Background: Immune reconstitution inflammatory syndrome (IRIS) is a paradoxical condition in which the administration of ART (antiretroviral therapy) to human immune virus (HIV) patients causes a deterioration in clinical situations. This article describes IRIS in an HIV patient who discontinued the drugs and was accompanied by opportunistic infection with tuberculous meningoencephalitis.
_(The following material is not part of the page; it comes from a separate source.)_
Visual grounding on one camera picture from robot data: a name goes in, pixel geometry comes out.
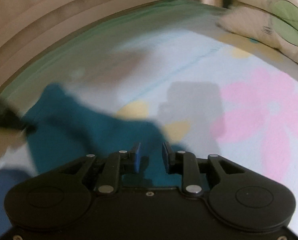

Case Presentation: A 40-year-old male complained of high fever and severe headache for 1 week, then the patient had general tonic-clonic seizures twice and less than 5 minutes. After seizure, patient experiences a loss of consciousness with the only response to pain stimuli. He was diagnosed with HIV since 3 years ago and only taking ART 2 months after being diagnosed. The physical examination revealed neck stiffness with a positive Brudzinski I and Kernig Sign, as well as lateralization to the right side. Oral candidiasis was found. HIV screening tests were reactive with CD4 65 cells/mm3. Cerebrospinal fluid (CSF) examination showed 172.8 mg/dL protein, 23 mg/dL glucose, MN 13/mm3 dominant cells, clear CSF fluid and colorless, supporting tuberculous meningoencephalitis (METB). Multi sliced CT-Scan (MSCT) head contrast shows enhancement of the basal cistern. The patient received the ART tenofovir-lamivudine-efavirenz. Then he has experienced a deterioration in clinical condition. He had ARDS, respiratory failure and was intubated, but failed resuscitation attempts.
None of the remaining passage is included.